# Four Forces of Flight

Topics: Force, Aerodynamics, Newton's laws of motion Pages: 3 (892 words) Published: July 9, 2010
When it comes to airplane travel, that is pretty much our experience. We are more concerned about comfort, available amenities, and food. We see them every day: airplanes, jets, and helicopters, soaring, zooming, and even roaring through the skies, but how many you actually have sat back and indulged yourself in the physical amazement of how a 975,000 lb. ballerina, like a 747 jumbo jet, leaps up into the atmosphere, and when its time, settles so graciously back to the bondages of terra firma? As a Commercial Pilot with over 800 hours, I am in constant awe of the fidelity of the principles and laws that allow me to escape the grips of gravity and observe the aerodynamics of flight. Although, there are many concepts when it comes to aerodynamics, I’m going to discuss the four major ones today. Lift, weight, thrust, and drag.
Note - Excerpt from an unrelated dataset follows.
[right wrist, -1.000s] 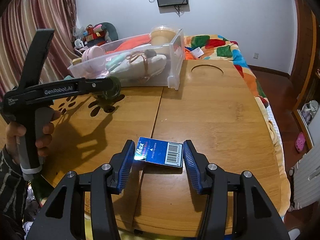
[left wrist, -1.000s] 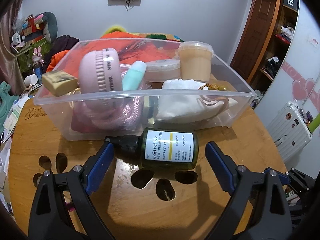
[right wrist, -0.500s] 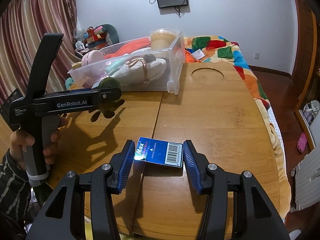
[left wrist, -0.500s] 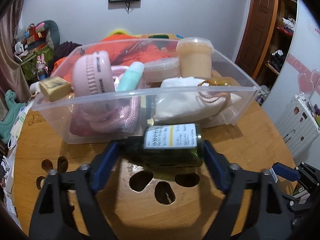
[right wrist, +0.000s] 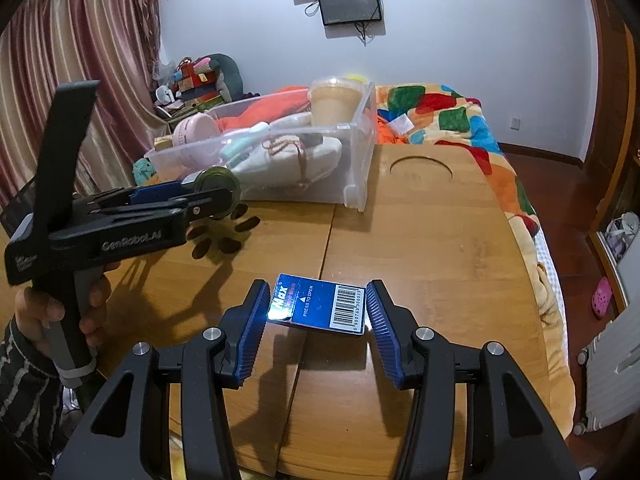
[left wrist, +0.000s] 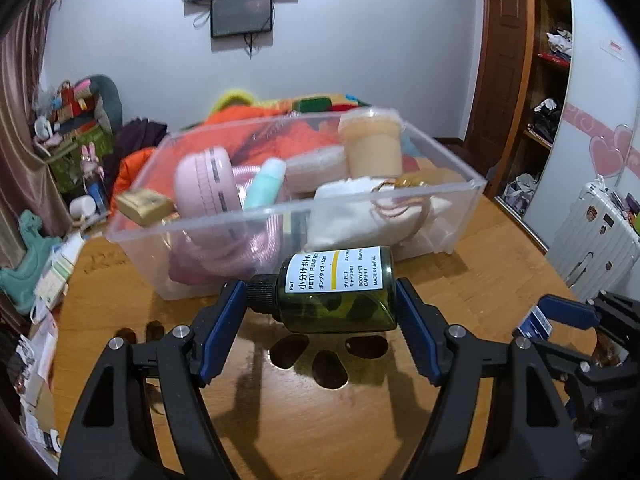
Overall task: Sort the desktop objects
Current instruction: 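Grasp the green glass bottle with the left tool, then carry the green bottle and blue card into the clear box and open both tools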
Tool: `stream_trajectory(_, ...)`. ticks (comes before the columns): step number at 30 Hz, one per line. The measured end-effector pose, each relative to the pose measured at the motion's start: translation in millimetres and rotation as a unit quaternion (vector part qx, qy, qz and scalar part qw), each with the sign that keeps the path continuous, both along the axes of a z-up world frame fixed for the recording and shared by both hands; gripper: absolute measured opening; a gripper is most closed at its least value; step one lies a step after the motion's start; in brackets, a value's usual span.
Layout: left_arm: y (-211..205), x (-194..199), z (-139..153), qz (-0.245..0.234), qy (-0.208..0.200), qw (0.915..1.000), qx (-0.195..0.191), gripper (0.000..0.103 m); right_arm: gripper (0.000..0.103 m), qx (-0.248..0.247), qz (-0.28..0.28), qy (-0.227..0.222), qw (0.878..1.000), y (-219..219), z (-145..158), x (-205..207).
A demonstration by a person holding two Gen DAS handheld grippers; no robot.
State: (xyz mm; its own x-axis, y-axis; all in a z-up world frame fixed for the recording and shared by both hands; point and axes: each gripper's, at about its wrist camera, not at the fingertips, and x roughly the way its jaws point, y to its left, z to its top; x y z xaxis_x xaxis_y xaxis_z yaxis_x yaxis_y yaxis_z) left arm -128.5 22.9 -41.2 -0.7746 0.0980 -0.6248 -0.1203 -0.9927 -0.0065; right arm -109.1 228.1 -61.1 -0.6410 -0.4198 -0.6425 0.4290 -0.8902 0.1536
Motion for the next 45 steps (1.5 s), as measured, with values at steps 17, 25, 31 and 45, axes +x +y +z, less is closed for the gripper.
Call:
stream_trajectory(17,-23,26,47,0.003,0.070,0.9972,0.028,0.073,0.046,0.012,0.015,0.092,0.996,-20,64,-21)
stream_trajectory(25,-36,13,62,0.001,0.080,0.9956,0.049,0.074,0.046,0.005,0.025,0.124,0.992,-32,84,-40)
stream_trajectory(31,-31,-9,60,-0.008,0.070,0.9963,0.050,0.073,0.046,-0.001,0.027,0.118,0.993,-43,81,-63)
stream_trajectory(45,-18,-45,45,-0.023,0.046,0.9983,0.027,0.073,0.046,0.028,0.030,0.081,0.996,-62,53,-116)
During flight, there is a constant relationship between these forces. Lift is the upward force created by the effect of airflow as it passes over and under the wing. The airplane is supported in flight by lift. Weight, which opposes lift, is caused by the downward pull of gravity. Thrust is the forward force which propels the airplane through the air, which varies with the amount of engine power being used. Opposing thrust is drag, which is a backward, or retarding, force which limits the speed of the airplane. I’m also going to introduce Newton’s second law, which explains how an object will change velocity if it is pushed or pulled upon, Newton’s third law, which states that forces always come in equal and opposite pairs, as well as Bernoulli’s principle, which explains how the differences in pressure create lift. Lift is the key aerodynamic force. It is the force that opposes weight. A plane that sits on a runway doesn't have any lift, but it does have weight. Bernoulli's principle also applies to lift in the following manner: Air passes over the top of a wing, which results in lower pressure, while high pressure is generated under the...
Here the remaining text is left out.